GOAL OF THE EXERCISE: The response should be the complete listing below, unchanged.

SOURCE MATERIAL:
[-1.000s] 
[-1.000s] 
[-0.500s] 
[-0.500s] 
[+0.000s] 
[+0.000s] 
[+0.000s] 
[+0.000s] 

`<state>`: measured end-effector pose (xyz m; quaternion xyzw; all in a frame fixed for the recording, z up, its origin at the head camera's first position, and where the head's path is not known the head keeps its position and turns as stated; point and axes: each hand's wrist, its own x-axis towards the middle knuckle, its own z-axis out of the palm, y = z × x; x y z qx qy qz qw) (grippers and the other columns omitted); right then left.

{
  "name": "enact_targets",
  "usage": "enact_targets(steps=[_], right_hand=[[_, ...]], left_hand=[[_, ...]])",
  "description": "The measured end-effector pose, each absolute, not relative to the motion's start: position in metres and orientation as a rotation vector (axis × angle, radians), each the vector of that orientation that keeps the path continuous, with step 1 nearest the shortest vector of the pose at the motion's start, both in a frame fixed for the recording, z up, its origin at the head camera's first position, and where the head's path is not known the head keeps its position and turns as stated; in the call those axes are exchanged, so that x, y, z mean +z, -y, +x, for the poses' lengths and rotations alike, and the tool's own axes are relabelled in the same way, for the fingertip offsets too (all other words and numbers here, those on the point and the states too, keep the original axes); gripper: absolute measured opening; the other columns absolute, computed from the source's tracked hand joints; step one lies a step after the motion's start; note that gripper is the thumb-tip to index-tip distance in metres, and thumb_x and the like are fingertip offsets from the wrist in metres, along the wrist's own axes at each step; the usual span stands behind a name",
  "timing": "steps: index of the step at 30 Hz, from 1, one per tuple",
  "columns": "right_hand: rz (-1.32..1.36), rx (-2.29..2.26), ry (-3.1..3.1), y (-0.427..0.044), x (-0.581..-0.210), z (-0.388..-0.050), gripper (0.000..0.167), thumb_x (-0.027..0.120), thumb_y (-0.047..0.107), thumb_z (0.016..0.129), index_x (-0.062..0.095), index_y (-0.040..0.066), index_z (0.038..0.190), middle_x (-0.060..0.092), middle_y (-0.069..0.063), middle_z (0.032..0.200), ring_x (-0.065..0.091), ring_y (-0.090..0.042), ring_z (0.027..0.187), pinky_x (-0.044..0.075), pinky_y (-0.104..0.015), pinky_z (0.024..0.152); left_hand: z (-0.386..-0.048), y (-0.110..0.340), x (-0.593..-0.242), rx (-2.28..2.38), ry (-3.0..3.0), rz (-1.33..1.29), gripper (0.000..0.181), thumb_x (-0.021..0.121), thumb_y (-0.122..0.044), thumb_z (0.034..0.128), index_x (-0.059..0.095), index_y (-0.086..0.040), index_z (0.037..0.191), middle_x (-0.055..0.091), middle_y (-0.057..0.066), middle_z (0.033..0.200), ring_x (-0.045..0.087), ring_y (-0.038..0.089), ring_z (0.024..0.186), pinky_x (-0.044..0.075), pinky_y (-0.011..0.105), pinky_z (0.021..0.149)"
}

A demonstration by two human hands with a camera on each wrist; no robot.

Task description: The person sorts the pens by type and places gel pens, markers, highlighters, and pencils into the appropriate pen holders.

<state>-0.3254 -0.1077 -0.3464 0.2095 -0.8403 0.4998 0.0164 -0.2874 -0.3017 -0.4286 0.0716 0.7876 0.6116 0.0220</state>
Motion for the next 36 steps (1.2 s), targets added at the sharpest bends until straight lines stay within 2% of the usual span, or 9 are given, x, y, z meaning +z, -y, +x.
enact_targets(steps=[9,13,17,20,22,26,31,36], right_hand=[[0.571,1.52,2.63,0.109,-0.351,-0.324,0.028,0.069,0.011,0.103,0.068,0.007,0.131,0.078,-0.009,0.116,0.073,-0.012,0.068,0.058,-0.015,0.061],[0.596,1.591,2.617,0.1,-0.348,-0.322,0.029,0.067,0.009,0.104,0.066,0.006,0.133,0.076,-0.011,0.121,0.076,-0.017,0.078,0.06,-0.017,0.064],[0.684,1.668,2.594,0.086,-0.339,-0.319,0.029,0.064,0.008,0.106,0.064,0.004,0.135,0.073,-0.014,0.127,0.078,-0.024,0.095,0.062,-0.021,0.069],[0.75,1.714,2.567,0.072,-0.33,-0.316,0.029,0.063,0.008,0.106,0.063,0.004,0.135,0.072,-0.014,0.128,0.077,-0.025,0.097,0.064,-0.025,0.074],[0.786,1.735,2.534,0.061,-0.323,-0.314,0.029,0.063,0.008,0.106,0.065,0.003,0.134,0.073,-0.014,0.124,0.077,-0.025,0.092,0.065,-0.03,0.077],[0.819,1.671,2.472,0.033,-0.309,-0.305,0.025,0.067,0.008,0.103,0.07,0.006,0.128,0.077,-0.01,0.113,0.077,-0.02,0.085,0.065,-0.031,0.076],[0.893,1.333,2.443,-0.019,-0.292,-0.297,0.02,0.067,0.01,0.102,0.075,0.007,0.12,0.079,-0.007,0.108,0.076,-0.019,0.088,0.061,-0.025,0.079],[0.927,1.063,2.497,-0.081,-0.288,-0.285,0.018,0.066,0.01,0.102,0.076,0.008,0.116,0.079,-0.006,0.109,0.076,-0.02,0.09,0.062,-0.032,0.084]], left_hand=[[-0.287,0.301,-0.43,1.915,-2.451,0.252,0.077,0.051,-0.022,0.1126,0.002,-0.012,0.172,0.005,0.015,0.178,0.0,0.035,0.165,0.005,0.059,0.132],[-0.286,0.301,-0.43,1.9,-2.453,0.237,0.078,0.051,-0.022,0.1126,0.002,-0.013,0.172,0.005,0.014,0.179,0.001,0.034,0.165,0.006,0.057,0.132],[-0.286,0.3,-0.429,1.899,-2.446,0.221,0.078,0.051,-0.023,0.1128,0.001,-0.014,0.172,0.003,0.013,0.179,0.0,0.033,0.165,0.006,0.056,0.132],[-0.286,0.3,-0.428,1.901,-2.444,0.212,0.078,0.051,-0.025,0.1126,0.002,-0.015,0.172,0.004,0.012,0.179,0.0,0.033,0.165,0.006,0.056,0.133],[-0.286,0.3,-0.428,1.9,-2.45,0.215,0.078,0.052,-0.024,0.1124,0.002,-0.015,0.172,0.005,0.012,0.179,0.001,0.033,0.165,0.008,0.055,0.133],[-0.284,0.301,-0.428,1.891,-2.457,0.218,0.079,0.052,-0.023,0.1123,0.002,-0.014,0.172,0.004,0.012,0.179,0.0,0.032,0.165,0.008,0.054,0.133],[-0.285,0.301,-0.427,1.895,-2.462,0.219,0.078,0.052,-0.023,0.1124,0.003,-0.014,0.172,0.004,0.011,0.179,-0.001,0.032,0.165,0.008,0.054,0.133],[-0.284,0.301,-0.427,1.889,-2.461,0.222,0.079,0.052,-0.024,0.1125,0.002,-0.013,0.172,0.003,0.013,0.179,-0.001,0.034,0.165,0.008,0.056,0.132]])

OUTPUT BELOW:
[-1.000s] 
[-1.000s] 
[-0.500s] 
[-0.500s] 
[+0.000s] 
[+0.000s] 
[+0.000s] 
[+0.000s] 

`<state>`: measured end-effector pose (xyz m; quaternion xyzw; all in a frame fixed for the recording, z up, its origin at the head camera's first position, and where the head's path is not known the head keeps its position and turns as stated; point and axes: each hand's wrist, its own x-axis towards the middle knuckle, its own z-axis out of the palm, y = z × x; x y z qx qy qz qw) (grippers and the other columns omitted); right then left.

{
  "name": "enact_targets",
  "usage": "enact_targets(steps=[_], right_hand=[[_, ...]], left_hand=[[_, ...]])",
  "description": "The measured end-effector pose, each absolute, not relative to the motion's start: position in metres and orientation as a rotation vector (axis × angle, radians), each the vector of that orientation that keeps the path continuous, with step 1 nearest the shortest vector of the pose at the motion's start, both in a frame fixed for the recording, z up, its origin at the head camera's first position, and where the head's path is not known the head keeps its position and turns as stated; in the call those axes are exchanged, so that x, y, z mean +z, -y, +x, for the poses' lengths and rotations alike, and the tool's own axes are relabelled in the same way, for the fingertip offsets too (all other words and numbers here, those on the point and the states too, keep the original axes); gripper: absolute measured opening; the other columns absolute, computed from the source's tracked hand joints; step one lies a step after the motion's start; note that gripper is the thumb-tip to index-tip distance in metres, and thumb_x and the like are fingertip offsets from the wrist in metres, along the wrist's own axes at each step; the usual span stands behind a name",
  "timing": "steps: index of the step at 30 Hz, from 1, one per tuple",
  "columns": "right_hand: rz (-1.32..1.36), rx (-2.29..2.26), ry (-3.1..3.1), y (-0.427..0.044), x (-0.581..-0.210), z (-0.388..-0.050), gripper (0.000..0.167), thumb_x (-0.027..0.120), thumb_y (-0.047..0.107), thumb_z (0.016..0.129), index_x (-0.062..0.095), index_y (-0.040..0.066), index_z (0.038..0.190), middle_x (-0.060..0.092), middle_y (-0.069..0.063), middle_z (0.032..0.200), ring_x (-0.065..0.091), ring_y (-0.090..0.042), ring_z (0.027..0.187), pinky_x (-0.044..0.075), pinky_y (-0.104..0.015), pinky_z (0.024..0.152); left_hand: z (-0.386..-0.048), y (-0.110..0.340), x (-0.593..-0.242), rx (-2.28..2.38), ry (-3.0..3.0), rz (-1.33..1.29), gripper (0.000..0.181), thumb_x (-0.021..0.121), thumb_y (-0.122..0.044), thumb_z (0.034..0.128), index_x (-0.059..0.095), index_y (-0.086..0.040), index_z (0.037..0.191), middle_x (-0.055..0.091), middle_y (-0.057..0.066), middle_z (0.033..0.200), ring_x (-0.045..0.087), ring_y (-0.038..0.089), ring_z (0.024..0.186), pinky_x (-0.044..0.075), pinky_y (-0.011..0.105), pinky_z (0.021..0.149)"
}

A demonstration by two human hands with a camera on each wrist; no robot.

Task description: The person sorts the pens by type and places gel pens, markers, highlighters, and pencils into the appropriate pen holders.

<state>-0.3254 -0.1077 -0.3464 0.2095 -0.8403 0.4998 0.0164 -0.2874 -0.3017 -0.4286 0.0716 0.7876 0.6116 0.0220</state>
Motion for the next 36 steps (1.2 s), targets added at the sharpest bends until straight lines stay within 2% of the usual span, or 9 are given, x, y, z meaning +z, -y, +x.
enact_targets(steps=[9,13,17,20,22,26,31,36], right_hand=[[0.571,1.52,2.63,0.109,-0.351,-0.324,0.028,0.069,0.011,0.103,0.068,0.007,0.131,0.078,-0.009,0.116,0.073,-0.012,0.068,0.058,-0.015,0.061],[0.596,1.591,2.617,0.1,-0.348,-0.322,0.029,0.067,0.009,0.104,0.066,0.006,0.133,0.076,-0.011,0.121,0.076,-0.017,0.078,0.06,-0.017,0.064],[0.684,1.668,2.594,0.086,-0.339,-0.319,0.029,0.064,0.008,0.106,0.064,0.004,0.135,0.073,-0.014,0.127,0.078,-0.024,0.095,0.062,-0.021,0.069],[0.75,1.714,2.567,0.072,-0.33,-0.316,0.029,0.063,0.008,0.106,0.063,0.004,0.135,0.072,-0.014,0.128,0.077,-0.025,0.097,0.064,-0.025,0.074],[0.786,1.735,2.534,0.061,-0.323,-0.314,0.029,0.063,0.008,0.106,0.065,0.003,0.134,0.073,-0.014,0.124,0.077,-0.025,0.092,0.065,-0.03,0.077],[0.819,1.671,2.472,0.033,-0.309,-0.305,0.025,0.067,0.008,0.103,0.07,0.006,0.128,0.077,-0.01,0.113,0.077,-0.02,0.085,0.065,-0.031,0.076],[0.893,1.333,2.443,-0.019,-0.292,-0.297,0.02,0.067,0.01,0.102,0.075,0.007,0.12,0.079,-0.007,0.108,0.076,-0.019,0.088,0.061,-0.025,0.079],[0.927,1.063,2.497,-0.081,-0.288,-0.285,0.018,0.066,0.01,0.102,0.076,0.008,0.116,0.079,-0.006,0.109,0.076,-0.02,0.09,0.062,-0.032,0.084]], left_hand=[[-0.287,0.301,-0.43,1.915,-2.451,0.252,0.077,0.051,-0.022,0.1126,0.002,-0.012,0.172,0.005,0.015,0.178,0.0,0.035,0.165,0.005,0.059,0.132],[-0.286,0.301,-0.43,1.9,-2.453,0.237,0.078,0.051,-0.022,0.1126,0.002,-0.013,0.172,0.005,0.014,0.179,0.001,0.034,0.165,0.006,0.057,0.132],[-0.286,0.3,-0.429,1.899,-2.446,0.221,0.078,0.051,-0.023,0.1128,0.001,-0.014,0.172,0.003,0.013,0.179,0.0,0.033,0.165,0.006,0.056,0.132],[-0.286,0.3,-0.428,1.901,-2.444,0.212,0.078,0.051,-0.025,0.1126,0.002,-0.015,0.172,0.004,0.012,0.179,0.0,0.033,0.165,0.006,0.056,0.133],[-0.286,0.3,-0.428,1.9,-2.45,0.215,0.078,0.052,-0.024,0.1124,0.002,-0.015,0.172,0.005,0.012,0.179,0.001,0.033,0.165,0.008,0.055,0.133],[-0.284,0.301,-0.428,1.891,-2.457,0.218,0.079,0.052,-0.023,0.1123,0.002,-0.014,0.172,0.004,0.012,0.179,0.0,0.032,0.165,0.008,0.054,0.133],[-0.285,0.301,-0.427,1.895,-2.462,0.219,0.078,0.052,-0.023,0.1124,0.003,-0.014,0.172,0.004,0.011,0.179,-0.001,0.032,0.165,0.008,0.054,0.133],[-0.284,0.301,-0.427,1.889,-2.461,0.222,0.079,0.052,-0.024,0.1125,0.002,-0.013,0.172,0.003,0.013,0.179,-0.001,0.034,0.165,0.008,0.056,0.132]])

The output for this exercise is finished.